_WHAT TO PRODUCE_: Every record below needs to be written out exactly, apart from the pictures.

_INPUT RECORDS_:
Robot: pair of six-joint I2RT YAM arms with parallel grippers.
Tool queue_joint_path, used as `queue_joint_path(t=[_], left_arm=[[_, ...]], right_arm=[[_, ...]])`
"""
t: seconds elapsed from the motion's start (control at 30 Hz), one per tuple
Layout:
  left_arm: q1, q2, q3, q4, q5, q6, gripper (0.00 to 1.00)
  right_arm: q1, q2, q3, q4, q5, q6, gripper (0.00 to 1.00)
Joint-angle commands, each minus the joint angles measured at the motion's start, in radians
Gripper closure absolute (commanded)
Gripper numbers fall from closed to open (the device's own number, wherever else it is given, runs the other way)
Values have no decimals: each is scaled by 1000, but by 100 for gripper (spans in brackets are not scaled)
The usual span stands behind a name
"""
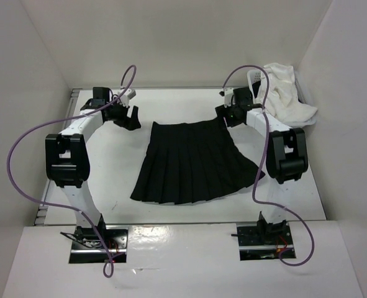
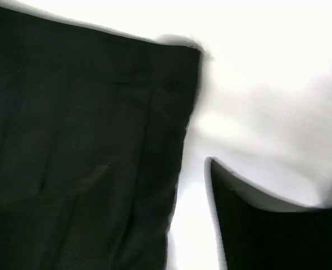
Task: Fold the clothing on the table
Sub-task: Flatten the skirt out
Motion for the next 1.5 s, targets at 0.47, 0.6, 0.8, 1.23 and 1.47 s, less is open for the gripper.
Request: queue_joint_path(t=[0.47,0.6,0.8,1.23,1.47], left_arm=[[25,-378,-13,-90,-52,-222,0],[25,-492,-76,-112,-76,-255,0],[-9,-511,-191,-136,19,-237,0],[0,-592,-258,-319,-79,-150,0],[9,-679,-320,-300,-102,-139,0]], right_arm=[[59,-131,153,-127,90,135,3],[131,-174,73,-132,144,95,1],[131,-172,70,-170,136,68,1],[193,-313,-39,-454,190,-118,1],[225,-353,-59,-642,210,-196,1]])
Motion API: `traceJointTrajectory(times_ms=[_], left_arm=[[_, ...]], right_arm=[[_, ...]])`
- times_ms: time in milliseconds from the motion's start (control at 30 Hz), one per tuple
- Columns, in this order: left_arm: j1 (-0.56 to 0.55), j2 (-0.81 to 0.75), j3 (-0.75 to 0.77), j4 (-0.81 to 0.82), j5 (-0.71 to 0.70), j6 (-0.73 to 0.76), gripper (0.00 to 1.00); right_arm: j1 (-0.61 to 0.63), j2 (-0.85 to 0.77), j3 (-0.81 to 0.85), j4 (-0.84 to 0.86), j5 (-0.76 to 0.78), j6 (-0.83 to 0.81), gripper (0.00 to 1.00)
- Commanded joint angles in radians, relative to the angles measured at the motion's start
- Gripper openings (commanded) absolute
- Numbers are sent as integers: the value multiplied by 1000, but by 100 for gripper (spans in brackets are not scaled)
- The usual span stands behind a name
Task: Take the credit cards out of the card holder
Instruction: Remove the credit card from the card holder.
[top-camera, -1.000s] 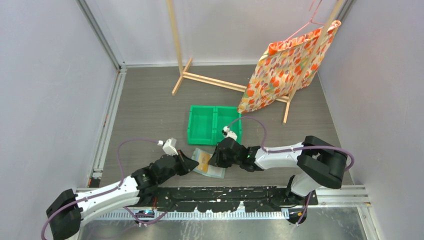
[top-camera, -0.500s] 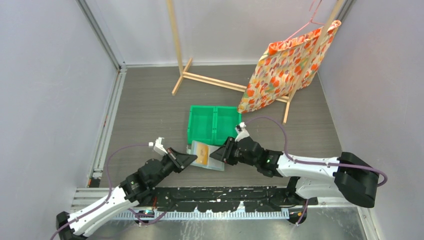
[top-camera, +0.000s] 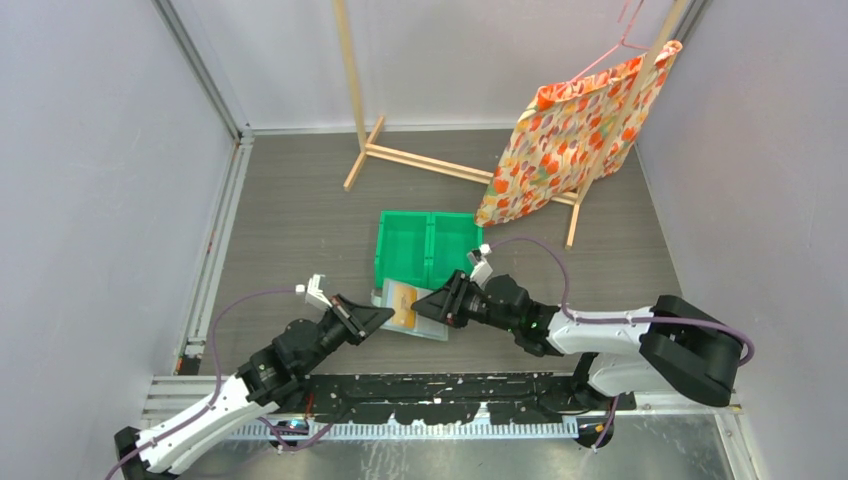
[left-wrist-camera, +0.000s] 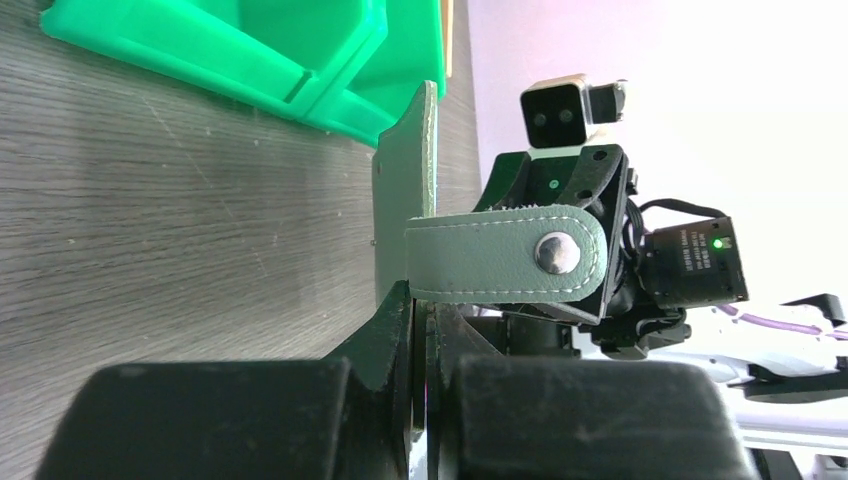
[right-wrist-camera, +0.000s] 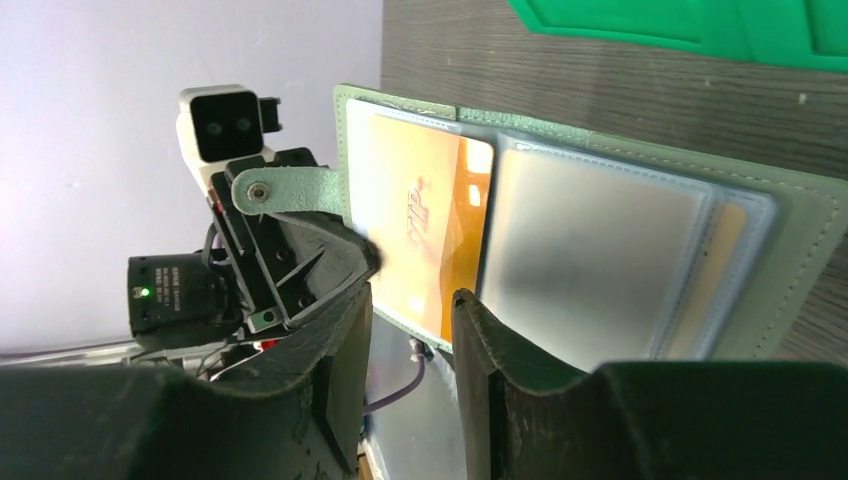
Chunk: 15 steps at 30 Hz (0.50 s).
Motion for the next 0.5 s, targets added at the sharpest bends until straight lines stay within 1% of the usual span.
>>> traceJointTrajectory(times_ms=[0, 67, 133, 300, 367, 467], left_arm=[[4, -55, -4, -22, -6, -27, 1], [4, -88, -6, -42, -19, -27, 0], [4, -76, -16, -6, -13, -32, 1], [4, -40, -15, 65, 14, -38, 1], [4, -39, -11, 67, 21, -38, 1], [4, -53, 0, 60, 15, -37, 0]], right_arm=[[-2, -45, 2, 78, -16, 0, 41], [-1, -44, -4, 72, -11, 3, 41], [-2, -35, -19, 93, -8, 15, 41], [-1, 3, -36, 180, -10, 35, 41], [-2, 23, -36, 201, -14, 44, 41], [-1, 68, -51, 284, -24, 76, 41]])
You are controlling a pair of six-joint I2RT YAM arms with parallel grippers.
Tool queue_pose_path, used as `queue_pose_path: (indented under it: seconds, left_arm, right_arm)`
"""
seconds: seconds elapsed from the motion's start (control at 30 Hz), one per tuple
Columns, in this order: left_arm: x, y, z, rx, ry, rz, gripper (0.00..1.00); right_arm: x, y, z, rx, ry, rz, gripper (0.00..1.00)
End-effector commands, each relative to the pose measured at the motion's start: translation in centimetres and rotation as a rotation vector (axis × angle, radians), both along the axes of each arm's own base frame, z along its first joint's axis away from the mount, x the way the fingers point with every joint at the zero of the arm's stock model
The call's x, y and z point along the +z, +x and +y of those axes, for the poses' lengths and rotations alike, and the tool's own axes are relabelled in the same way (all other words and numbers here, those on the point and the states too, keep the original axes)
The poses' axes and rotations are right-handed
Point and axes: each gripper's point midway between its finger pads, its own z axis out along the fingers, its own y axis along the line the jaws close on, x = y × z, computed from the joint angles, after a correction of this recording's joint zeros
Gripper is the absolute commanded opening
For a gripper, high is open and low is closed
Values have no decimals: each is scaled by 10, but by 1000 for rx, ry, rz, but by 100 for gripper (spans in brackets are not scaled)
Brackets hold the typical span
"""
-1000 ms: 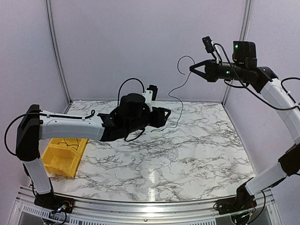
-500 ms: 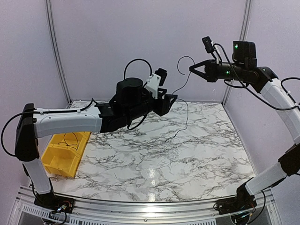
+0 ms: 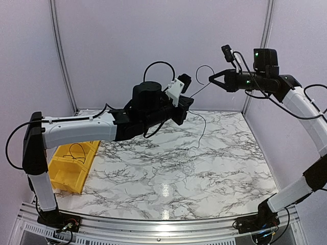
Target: Untangle the cables
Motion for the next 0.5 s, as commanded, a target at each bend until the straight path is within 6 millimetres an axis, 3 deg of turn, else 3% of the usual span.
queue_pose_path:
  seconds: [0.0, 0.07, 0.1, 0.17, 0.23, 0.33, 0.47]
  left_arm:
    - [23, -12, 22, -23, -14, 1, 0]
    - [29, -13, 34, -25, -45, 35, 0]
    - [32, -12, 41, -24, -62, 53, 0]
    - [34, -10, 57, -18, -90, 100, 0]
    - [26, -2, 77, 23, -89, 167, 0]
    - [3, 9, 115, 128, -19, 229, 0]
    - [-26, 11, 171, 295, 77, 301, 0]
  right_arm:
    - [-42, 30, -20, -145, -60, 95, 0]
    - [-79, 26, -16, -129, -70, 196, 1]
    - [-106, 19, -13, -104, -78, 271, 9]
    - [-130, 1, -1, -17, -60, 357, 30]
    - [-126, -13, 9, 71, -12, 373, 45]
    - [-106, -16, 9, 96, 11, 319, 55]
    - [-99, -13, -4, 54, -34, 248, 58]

_SOLUTION FOR THIS EXERCISE_:
Robot: pair of six-joint I2RT YAM arms with parallel grippers.
Tool queue_joint_path, used as `queue_joint_path(t=[_], left_arm=[[_, ...]], right_arm=[[_, ...]])`
"""
t: seconds elapsed from the motion's start (control at 30 Hz), one per tuple
Layout:
  left_arm: q1, q2, q3, q4, q5, q6, gripper (0.00 to 1.00)
  right_arm: q1, q2, q3, q4, q5, q6, gripper (0.00 to 1.00)
Joint-angle commands, each minus the joint angles measured at the motion's start, in radians
Gripper closure absolute (commanded)
Gripper numbers fall from closed to open (the device's own number, wherever else it is given, runs the other way)
Values have no decimals: each is scaled by 1000, but by 100 for gripper (spans in brackets are not scaled)
The usual span stands behind a name
"""
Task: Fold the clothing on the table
Sub-task: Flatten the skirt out
Motion for the next 1.5 s, targets at 0.47, 0.6, 0.8, 1.23 and 1.47 s, less is open for the gripper.
Request: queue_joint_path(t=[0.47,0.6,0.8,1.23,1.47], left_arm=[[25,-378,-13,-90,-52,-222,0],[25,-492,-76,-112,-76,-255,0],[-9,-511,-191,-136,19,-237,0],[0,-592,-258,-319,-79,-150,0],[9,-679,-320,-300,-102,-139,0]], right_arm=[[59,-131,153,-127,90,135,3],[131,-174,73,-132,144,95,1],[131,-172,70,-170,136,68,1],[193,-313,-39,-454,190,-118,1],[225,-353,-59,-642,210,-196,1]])
Motion API: `traceJointTrajectory(times_ms=[_], left_arm=[[_, ...]], right_arm=[[_, ...]])`
- times_ms: time in milliseconds from the motion's start (control at 30 Hz), one per tuple
- Columns, in this order: left_arm: j1 (-0.56 to 0.55), j2 (-0.81 to 0.75), j3 (-0.75 to 0.77), j4 (-0.81 to 0.82), j5 (-0.71 to 0.70), j6 (-0.73 to 0.76), gripper (0.00 to 1.00); right_arm: j1 (-0.61 to 0.63), j2 (-0.85 to 0.77), j3 (-0.81 to 0.85), j4 (-0.84 to 0.86), j5 (-0.76 to 0.78), j6 (-0.83 to 0.81), gripper (0.00 to 1.00)
- Commanded joint angles in radians, relative to the angles measured at the motion's start
- Gripper openings (commanded) absolute
- Numbers are sent as integers: the value multiplied by 1000, but by 100 for gripper (spans in brackets are not scaled)
- The usual span stands behind a name
Task: Take the credit cards out of the card holder
Instruction: Remove the credit card from the card holder.
[top-camera, -1.000s] 
[top-camera, -0.500s] 
[top-camera, +0.000s] 
[left-wrist-camera, +0.000s] 
[right-wrist-camera, +0.000s] 
Chunk: 15 steps at 30 Hz (0.50 s).
Motion for the next 0.5 s, targets added at the sharpest bends until straight lines stay within 1% of the usual span.
>>> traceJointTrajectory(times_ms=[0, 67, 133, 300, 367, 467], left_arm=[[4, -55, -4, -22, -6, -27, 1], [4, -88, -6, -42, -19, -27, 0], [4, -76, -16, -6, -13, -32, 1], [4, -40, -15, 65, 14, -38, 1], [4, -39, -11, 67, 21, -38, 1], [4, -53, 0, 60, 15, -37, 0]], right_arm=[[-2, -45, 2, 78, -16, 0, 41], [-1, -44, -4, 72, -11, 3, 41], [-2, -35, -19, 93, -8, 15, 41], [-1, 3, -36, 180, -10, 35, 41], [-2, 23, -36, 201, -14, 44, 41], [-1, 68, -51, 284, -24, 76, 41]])
You are controlling a pair of six-joint I2RT YAM arms with parallel grippers.
Tool queue_pose_path, used as `queue_pose_path: (indented under it: seconds, left_arm, right_arm)`
"""
seconds: seconds elapsed from the motion's start (control at 30 Hz), one per tuple
Columns, in this order: left_arm: x, y, z, rx, ry, rz, gripper (0.00..1.00); right_arm: x, y, z, rx, ry, rz, gripper (0.00..1.00)
End-effector commands, each relative to the pose measured at the motion's start: translation in centimetres and rotation as a rotation vector (axis × angle, radians), both along the axes of each arm's own base frame, z along its first joint's axis away from the mount, x the way the fingers point with every joint at the zero of the arm's stock model
The call's x, y and z point along the +z, +x and +y of those axes, for the poses' lengths and rotations alike, and the tool's own axes are relabelled in the same way (all other words and numbers here, those on the point and the states too, keep the original axes)
The poses' axes and rotations are right-handed
Point and axes: each gripper's point midway between its finger pads, its own z axis out along the fingers, its own y axis along the line the jaws close on, x = y × z, computed from the joint angles, after a correction of this recording's joint zeros
Gripper is the absolute commanded opening
For a gripper, high is open and low is closed
Values have no decimals: each is scaled by 10, but by 1000 for rx, ry, rz, but by 100 for gripper (spans in brackets are not scaled)
Brackets hold the typical span
"""
-1000 ms: 
-500 ms: 
+0 ms: 
Target: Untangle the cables
Motion for the next 0.5 s, as commanded, a target at each bend until the straight path is within 6 millimetres an axis, 3 deg of turn, else 3% of the usual span.
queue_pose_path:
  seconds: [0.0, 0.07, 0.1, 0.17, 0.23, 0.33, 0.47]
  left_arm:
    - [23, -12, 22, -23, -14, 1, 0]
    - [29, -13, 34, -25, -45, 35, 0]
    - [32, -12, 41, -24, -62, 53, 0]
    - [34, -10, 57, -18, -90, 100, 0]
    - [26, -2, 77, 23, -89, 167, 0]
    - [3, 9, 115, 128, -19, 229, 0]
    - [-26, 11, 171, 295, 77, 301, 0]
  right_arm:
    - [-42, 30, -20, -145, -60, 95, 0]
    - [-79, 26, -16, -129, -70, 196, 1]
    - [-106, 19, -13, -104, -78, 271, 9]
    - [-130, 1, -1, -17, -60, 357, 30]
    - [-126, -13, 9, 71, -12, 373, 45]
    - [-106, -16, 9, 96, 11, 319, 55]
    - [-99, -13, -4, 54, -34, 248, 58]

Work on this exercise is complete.